* Work instruction
Using the material below, work out how many lines contain the word "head". Reply with the number and nothing more.

* Data extract

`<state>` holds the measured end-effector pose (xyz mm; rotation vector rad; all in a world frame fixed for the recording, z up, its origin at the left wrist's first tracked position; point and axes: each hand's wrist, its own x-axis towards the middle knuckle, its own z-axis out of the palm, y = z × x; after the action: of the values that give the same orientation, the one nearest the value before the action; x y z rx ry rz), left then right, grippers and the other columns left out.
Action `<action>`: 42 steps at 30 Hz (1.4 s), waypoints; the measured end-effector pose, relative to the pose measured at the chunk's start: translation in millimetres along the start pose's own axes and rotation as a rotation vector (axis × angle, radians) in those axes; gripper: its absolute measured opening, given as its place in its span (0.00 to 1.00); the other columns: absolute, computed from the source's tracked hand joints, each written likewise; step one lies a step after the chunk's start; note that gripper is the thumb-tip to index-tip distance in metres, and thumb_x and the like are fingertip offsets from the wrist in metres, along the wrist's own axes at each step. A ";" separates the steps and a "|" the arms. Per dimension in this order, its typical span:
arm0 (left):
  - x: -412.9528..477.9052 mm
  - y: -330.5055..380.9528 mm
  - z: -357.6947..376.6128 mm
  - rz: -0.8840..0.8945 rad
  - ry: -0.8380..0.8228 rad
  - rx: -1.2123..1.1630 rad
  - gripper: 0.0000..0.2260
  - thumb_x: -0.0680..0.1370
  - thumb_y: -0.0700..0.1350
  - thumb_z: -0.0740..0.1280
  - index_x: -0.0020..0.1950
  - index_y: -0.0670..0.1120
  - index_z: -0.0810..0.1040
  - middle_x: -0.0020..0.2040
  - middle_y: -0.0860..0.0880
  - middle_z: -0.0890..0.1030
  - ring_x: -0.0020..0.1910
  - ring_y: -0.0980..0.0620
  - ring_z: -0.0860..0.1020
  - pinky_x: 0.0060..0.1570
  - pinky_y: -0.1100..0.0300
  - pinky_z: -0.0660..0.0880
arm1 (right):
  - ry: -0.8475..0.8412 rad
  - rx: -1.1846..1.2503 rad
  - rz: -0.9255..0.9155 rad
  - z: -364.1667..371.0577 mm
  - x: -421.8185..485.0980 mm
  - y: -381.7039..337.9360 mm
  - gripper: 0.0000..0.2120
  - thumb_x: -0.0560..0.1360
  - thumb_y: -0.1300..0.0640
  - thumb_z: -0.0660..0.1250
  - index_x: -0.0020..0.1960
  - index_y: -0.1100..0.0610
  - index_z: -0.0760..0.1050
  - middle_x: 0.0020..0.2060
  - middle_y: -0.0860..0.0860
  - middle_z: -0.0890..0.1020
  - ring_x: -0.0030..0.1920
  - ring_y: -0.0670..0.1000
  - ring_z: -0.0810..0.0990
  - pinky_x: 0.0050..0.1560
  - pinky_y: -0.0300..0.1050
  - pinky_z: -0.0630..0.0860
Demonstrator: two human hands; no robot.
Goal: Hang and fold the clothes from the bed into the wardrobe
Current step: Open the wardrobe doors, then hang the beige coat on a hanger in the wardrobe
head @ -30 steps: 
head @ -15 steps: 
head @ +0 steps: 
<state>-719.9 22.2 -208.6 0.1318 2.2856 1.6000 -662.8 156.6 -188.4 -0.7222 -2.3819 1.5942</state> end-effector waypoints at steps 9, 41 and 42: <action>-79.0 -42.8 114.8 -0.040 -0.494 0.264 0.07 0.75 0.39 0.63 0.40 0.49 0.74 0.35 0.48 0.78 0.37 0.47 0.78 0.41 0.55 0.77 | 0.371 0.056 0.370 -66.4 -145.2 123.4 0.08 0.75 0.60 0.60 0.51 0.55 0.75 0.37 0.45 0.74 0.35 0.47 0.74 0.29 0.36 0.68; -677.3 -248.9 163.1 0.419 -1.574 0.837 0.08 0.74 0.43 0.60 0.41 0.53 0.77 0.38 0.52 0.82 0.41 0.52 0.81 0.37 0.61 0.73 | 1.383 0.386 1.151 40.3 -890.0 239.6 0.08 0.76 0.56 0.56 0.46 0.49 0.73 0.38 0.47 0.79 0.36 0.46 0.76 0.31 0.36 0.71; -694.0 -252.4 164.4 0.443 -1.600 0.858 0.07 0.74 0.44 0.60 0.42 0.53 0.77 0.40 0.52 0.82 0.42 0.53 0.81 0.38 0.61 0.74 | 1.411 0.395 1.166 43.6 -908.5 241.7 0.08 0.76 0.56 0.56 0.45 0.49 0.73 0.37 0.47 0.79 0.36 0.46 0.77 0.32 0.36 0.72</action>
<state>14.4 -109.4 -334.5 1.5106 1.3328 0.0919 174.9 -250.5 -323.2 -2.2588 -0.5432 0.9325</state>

* Result below
3